Os ricos hoje ostentam sua situação sem a menor cerimônia
Ao contrário do que aconteceu nas primeiras décadas do Irã pós-revolução, os ricos hoje ostentam sua situação sem a menor cerimônia. Até meados da década de 2000, segundo um “acordo de cavalheiros”, os corruptos mantinham uma aparência modesta e lavavam seu dinheiro em Dubai e Toronto. No caso mais famoso, Mahmoud Reza Khavari, ex-diretor executivo do Banco Melli, fugiu com milhões de dólares e se tornou bambambã do setor imobiliário na maior cidade canadense. Aquela geração só se preocupava com as aparências e nunca deixou cair a máscara de lealdade aos ideais da Revolução. Seus descendentes da geração atual, por outro lado, não estão muito preocupados. Jovens iranianos ricos agem como se fossem a nova aristocracia, pouco incomodados com a fonte de sua riqueza, desfilando, sem o mínimo pudor, seus Porsches e Maseratis pelas ruas da capital diante dos olhos dos pobres, fazendo questão de postar a ostentação no Instagram. E as fotos, através dos aplicativos e redes sociais, acabam chegando à classe trabalhadora de outras cidades, cuja revolta só faz crescer. O iraniano médio vê fotos dos parentes das autoridades bebendo e se divertindo nas praias badaladas do mundo enquanto a filha é detida por causa de um véu de cabeça fora do lugar e o filho, preso por comprar cerveja. A moral dupla gerou uma humilhação pública enorme.

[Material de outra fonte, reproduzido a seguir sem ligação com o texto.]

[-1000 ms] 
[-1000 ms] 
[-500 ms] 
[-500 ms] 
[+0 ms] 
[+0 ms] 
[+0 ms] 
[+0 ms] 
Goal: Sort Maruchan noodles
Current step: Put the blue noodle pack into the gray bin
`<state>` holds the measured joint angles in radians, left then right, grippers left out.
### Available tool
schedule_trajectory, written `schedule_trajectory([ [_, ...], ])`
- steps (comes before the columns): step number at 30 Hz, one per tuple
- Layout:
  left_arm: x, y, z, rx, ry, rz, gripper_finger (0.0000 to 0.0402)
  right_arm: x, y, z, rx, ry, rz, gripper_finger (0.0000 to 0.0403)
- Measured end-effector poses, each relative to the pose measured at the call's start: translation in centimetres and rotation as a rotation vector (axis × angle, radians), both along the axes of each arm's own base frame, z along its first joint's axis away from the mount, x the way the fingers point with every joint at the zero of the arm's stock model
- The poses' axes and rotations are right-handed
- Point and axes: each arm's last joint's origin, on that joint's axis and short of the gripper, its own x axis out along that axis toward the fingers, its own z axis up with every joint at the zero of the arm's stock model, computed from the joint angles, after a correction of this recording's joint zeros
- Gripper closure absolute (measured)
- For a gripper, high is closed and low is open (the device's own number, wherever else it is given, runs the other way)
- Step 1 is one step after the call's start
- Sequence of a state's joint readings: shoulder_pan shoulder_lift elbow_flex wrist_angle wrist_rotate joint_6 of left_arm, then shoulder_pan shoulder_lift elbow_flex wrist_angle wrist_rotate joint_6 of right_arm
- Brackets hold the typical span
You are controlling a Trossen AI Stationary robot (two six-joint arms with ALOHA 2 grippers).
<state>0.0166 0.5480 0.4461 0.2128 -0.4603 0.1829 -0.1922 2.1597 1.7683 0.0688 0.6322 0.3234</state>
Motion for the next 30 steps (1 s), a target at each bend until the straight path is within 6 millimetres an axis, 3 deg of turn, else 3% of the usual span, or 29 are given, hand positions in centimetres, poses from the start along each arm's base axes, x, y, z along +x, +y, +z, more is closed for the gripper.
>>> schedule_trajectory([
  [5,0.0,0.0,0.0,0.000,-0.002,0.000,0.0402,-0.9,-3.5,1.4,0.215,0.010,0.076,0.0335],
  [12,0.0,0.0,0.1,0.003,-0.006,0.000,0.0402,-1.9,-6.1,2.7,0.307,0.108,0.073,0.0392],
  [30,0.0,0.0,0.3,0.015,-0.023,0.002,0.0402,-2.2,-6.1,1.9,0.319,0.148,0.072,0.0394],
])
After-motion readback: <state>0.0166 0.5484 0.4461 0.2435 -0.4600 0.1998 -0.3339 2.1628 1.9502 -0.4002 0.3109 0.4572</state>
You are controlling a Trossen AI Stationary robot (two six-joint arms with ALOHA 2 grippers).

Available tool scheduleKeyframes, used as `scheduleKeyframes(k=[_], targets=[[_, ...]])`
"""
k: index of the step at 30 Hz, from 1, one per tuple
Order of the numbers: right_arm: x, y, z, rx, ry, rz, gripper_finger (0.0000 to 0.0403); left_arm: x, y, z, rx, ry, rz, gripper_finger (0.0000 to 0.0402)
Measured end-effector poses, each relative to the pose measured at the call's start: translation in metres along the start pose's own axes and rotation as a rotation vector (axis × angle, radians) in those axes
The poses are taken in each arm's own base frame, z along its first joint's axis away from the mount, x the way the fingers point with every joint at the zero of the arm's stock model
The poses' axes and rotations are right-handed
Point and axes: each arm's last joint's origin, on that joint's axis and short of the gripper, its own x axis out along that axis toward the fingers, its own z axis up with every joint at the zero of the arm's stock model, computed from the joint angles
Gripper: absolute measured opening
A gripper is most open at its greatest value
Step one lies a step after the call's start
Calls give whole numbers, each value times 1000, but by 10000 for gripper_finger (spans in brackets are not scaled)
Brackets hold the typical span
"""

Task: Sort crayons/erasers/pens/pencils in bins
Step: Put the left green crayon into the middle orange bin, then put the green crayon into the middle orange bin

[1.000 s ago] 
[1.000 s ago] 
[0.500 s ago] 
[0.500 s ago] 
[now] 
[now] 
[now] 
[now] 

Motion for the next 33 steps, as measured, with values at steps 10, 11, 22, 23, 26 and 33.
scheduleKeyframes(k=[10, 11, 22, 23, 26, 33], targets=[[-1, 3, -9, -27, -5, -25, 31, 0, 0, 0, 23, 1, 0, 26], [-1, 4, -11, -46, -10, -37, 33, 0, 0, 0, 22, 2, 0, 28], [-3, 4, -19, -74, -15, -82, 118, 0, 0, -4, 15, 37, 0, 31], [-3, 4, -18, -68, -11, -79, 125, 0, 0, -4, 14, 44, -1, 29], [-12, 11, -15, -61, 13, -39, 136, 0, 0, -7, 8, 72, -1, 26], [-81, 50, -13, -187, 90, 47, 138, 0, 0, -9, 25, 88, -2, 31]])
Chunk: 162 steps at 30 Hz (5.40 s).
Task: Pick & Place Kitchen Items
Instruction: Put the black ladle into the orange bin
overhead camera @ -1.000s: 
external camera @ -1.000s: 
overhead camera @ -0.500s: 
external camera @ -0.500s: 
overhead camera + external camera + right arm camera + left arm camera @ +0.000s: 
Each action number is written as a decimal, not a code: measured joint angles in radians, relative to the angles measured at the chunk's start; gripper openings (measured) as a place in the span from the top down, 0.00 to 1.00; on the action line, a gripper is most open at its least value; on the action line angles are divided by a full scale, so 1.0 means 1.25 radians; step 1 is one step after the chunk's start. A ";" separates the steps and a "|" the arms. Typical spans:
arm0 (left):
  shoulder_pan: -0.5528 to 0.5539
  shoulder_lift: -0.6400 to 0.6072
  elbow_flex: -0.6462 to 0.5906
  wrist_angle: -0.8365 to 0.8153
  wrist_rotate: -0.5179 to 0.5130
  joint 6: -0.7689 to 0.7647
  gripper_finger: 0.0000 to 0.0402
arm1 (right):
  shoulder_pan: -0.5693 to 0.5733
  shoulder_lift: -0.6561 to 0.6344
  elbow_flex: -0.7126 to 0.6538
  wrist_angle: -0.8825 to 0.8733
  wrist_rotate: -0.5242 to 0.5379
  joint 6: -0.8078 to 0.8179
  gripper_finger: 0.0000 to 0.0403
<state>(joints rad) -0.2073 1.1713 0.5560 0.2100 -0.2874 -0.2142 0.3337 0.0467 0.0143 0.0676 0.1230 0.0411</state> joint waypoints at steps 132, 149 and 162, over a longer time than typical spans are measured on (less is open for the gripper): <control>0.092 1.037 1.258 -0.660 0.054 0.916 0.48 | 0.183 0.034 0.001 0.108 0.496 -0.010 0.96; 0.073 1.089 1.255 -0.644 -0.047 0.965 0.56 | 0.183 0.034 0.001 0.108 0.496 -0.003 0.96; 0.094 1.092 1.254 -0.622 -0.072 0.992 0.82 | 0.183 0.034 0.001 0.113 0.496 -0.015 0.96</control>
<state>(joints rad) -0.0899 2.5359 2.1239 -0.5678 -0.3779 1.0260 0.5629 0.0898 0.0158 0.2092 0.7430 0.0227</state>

Aqueles que hoje se encontram no topo da pirâmide do poder no Irã participaram do movimento de 1979, tendo testemunhado em primeira mão a forma como o xá decidiu que “tinha ouvido a voz da revolução”, marcando assim o início de seu fim. Essa impressão foi reforçada pela Primavera Árabe: Zine el-Abedine Bin Ali, da Tunísia, e Hosni Mubarak, do Egito, tentaram acalmar os manifestantes e foram forçados a deixar o poder. Bashar al-Assad, da Síria, nunca nem reconheceu a existência de uma oposição e permanece no cargo.
O Irã já passou por múltiplas convulsões; seu governo domina a arte de sobrevivência às crises. E deve superar esta também, mas a verdade é que algo fundamental mudou: o apoio incondicional da população rural com o qual contava contra o desagrado da elite metropolitana não existe mais. Hoje todo mundo parece insatisfeito.